**WORK REQUEST**
Check every line of the material below for the string "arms", and return the ones that have it.

**SOURCE DATA**
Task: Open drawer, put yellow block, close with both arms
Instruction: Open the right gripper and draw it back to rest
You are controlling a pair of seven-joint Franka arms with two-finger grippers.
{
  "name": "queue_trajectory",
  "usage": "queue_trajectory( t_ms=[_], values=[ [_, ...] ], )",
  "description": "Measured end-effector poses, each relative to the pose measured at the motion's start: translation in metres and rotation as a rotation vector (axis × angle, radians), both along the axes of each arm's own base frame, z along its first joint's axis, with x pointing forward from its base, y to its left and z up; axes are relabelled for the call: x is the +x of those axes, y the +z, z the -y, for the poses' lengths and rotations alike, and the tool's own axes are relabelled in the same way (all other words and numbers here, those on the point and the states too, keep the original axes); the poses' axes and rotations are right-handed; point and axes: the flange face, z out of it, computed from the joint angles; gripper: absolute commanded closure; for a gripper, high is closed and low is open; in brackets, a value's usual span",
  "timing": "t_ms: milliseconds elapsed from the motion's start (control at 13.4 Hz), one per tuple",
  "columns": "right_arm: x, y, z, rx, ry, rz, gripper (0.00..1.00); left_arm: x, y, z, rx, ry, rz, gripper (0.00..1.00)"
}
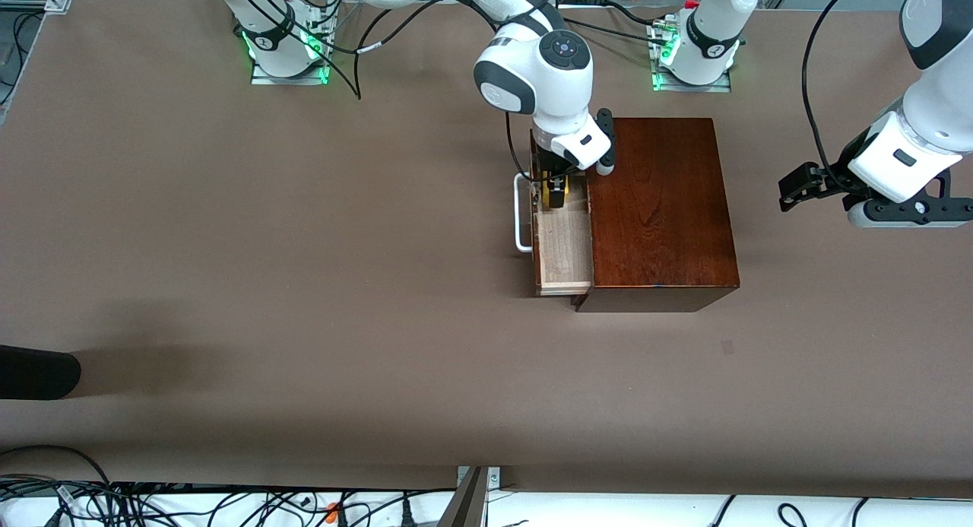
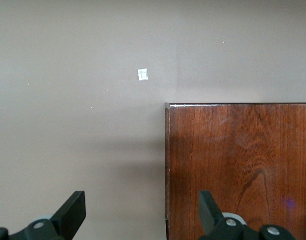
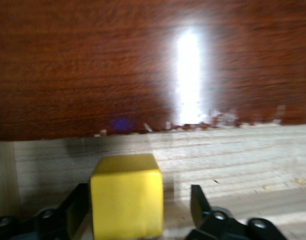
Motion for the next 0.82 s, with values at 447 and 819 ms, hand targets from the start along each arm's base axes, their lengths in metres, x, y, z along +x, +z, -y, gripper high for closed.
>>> queue_trajectory(
  t_ms=[447,819],
  values=[
    [0.05,0.153,0.076,-0.018,-0.17,-0.075,0.0,0.0,0.0,0.0,0.0,0.0,0.0,0.0],
    [0.178,0.223,0.258,0.057,-0.459,-0.079,0.0,0.0,0.0,0.001,0.0,-0.001,0.0,0.0]
  ],
)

**OUTPUT**
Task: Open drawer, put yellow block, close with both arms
You are controlling a pair of seven-joint Franka arms with two-finger grippers.

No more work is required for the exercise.